All that really buys you, however, is the ability to shuffle off all
your icky curses or X specific code into a "display class" object, and
you still need to extend every one of your object classes for each new
object you add (unless that object has no meaning for that display
class, in which case I guess its presence would just be a no-op) which
is kind of a downside.

An alternative, of course, would be to go to a different level of
abstraction and have each object make more elementary "drawing
requests" of a generic drawing method class, so a button for example
could say "draw a box around me with these dimensions and then paint
this text string in the middle for my label."  The drawing class
would, again, be bound into the object hierarchy in some way right
before initial rendering time, but the objects themselves would be
more generic in that you'd only have to have one essential set of
rendering instructions for each, those instructions would just be
interpreted differently based one whichever global renderer you had
selected.  You could add new objects at will, and in only one place,
until/unless you started running into a necessity for wholly new set
of drawing primitives.

Needless to say, I rejected the latter alternative on the grounds that
the problem was becoming over-engineered and it's probably bogus to
think that you can invent a mini graphics library that's going to make
reasonable looking objects for any conceivable environment. :-)
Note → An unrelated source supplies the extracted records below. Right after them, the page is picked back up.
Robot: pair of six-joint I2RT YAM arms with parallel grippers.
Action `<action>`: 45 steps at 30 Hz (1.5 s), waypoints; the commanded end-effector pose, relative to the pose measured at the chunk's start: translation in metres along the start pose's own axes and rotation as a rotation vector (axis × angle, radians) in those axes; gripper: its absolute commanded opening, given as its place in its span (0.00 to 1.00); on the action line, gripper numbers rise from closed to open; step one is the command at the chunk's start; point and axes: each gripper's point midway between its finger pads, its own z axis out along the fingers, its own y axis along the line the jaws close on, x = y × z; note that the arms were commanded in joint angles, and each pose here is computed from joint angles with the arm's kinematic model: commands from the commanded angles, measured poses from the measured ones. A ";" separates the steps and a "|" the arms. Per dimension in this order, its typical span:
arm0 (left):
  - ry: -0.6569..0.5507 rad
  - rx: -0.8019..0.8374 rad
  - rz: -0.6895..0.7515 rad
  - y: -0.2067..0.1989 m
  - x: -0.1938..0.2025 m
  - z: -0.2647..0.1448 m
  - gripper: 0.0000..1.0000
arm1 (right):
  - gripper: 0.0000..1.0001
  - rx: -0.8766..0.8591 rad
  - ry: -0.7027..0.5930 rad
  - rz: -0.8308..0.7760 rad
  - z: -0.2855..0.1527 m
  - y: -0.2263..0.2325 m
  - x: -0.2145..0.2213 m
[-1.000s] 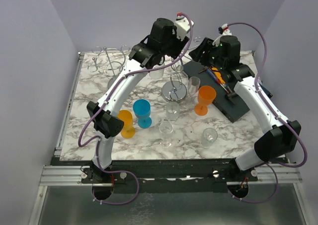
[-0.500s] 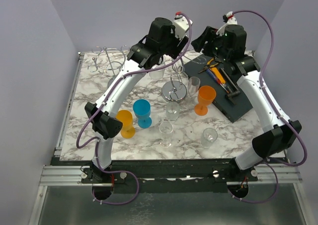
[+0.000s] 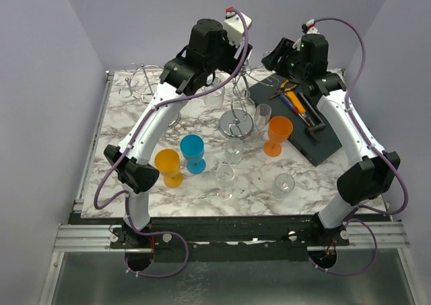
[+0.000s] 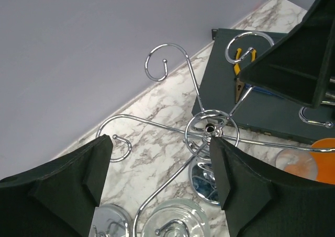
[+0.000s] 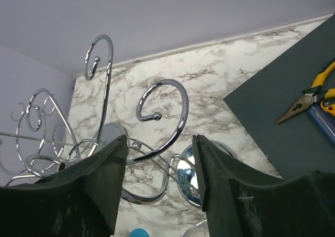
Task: Place the wine glass upside down on the wine glass rack
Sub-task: Adjust the wine rack at the center of the board.
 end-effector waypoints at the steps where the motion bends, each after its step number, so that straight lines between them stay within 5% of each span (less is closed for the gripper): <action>1: 0.039 0.083 -0.071 -0.025 0.011 0.002 0.83 | 0.57 -0.050 0.016 0.069 0.010 0.008 0.008; 8: 0.051 0.065 -0.085 -0.026 0.014 0.014 0.84 | 0.31 -0.064 0.039 0.149 0.017 0.006 0.024; 13: 0.067 0.075 -0.104 -0.030 0.020 0.019 0.84 | 0.22 -0.060 0.057 0.179 0.020 0.002 0.037; 26: 0.033 -0.175 -0.259 0.099 0.023 0.002 0.84 | 0.21 -0.038 0.059 0.160 0.020 -0.005 0.042; 36: 0.093 -0.033 -0.362 0.084 0.053 0.020 0.80 | 0.20 -0.036 0.069 0.160 0.020 -0.008 0.048; 45: 0.101 0.016 -0.413 0.076 0.058 0.031 0.64 | 0.20 -0.040 0.063 0.148 0.018 -0.007 0.046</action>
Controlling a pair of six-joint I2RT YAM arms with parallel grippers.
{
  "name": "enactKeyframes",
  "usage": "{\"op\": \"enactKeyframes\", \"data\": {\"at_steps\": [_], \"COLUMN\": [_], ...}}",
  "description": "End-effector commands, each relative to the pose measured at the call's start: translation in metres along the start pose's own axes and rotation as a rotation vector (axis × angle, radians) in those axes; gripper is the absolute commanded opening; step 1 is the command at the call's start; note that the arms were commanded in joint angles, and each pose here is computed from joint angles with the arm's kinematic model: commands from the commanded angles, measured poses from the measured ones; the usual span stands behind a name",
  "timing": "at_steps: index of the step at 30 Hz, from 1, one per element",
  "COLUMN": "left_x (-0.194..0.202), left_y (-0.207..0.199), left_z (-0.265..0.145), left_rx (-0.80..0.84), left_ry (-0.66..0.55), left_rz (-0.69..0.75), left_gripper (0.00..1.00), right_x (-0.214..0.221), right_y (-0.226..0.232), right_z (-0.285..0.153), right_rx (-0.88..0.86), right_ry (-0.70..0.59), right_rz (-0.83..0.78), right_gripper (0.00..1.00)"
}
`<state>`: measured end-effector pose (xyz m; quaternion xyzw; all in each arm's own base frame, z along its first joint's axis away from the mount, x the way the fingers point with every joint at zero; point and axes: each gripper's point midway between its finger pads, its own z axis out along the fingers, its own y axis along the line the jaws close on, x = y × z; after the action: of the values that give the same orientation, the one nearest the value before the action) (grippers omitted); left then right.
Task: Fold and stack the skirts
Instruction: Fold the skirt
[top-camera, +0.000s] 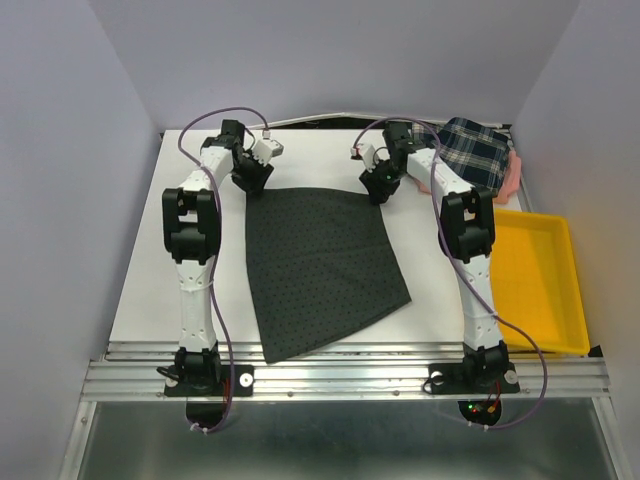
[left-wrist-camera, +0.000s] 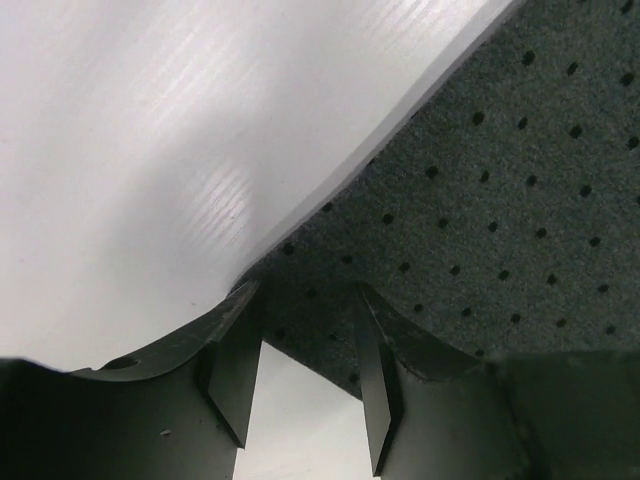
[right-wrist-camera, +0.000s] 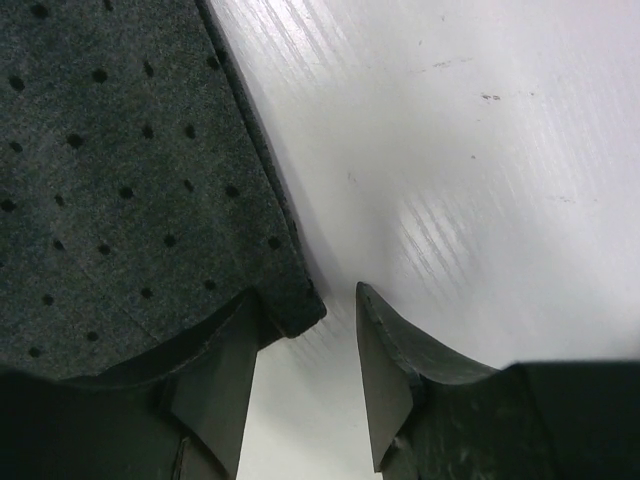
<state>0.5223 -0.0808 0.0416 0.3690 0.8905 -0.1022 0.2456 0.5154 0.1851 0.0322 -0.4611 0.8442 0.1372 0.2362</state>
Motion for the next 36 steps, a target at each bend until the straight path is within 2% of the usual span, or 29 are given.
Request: {"op": "enactKeyframes", "data": {"at_steps": [1,4,9,12,14,17,18,21,25,26,30,33,36], "left_x": [-0.035,-0.035,-0.049,-0.039,-0.027,-0.013,-0.007,0.013,0.036,0.039,0.038,0.019,-0.008], "left_y": [0.020,0.023,0.018,0.024,0.023,0.014,0.011,0.015,0.019,0.019,0.021,0.034,0.053], "left_z": [-0.016,-0.013,-0.030,-0.023,-0.014,-0.008,-0.003,0.012,0.027,0.028,0.023,0.013,-0.002], "left_rx": [-0.077,-0.078,-0.062,-0.072,-0.038,0.023,0.038,0.022,0.024,0.026,0.013,-0.048,-0.148], "left_ry": [-0.090,-0.082,-0.129,-0.083,-0.037,0.005,0.019,0.080,0.158,0.166,0.161,0.116,0.053], "left_rz": [0.018,0.025,0.096,0.140,0.142,0.151,0.147,0.145,0.129,0.131,0.142,0.145,0.122], "left_gripper": [0.50,0.49,0.49,0.47,0.47,0.47,0.46,0.46,0.43,0.41,0.26,0.02,0.00], "right_x": [0.013,0.013,0.012,0.012,0.012,0.013,0.014,0.015,0.016,0.017,0.022,0.014,-0.002], "right_y": [-0.002,-0.005,-0.008,-0.008,-0.009,-0.012,-0.012,-0.015,-0.018,-0.019,-0.018,-0.024,-0.037], "right_z": [0.017,0.017,0.016,0.016,0.016,0.016,0.016,0.018,0.018,0.018,0.019,0.016,0.007], "right_rx": [0.001,0.015,0.029,0.030,0.034,0.049,0.050,0.064,0.079,0.083,0.080,0.114,0.180], "right_ry": [0.029,0.031,0.031,0.030,0.031,0.035,0.038,0.041,0.051,0.056,0.077,0.053,0.012], "right_rz": [-0.015,-0.022,-0.030,-0.032,-0.032,-0.035,-0.036,-0.033,-0.033,-0.034,-0.039,-0.019,0.003], "right_gripper": [0.47,0.46,0.40,0.37,0.30,0.27,0.22,0.16,0.01,0.01,0.01,0.01,0.01]}}
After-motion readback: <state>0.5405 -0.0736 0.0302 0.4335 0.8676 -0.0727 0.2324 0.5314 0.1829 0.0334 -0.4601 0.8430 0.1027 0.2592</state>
The final alternative I contemplated was to make the generic object
hierarchy but simply have different versions of the library for curses
and X.  E.g. you'd write the entire library as a single hierarchy of
objects, complete with their rendering methods, and stick to a common
naming convention.  Then you make your main() selectively load a
different shared library based on whether it's running under X or not
and your "button" suddenly becomes a X or curses button by virtue of
the way the shared library binding works.  This would be the simplest
of the 3 scenarios but still require that you extend each version of
the library in the same ways (e.g. if I add a machine gun object for
closing windows then I've got to do it in all versions of the
library).


Doing all of this in X is simple and has lots of alternatives, up to
and including lots of nice toolkits like "Qt" or XForms.  The problem
is that making stuff look nice in ncurses is a pain in the ass, and
effective use of color and the line-drawing character set on syscons
displays even more so.  I was kind of hoping that an ncurses expert
would show himself by now, but evidently not. :-( I could do the X
side of this with my eyes closed, but not the curses stuff.  Every
time I think I have its simple-*sounding* model all figured out,
refresh() does things to the screen which leave me mystified.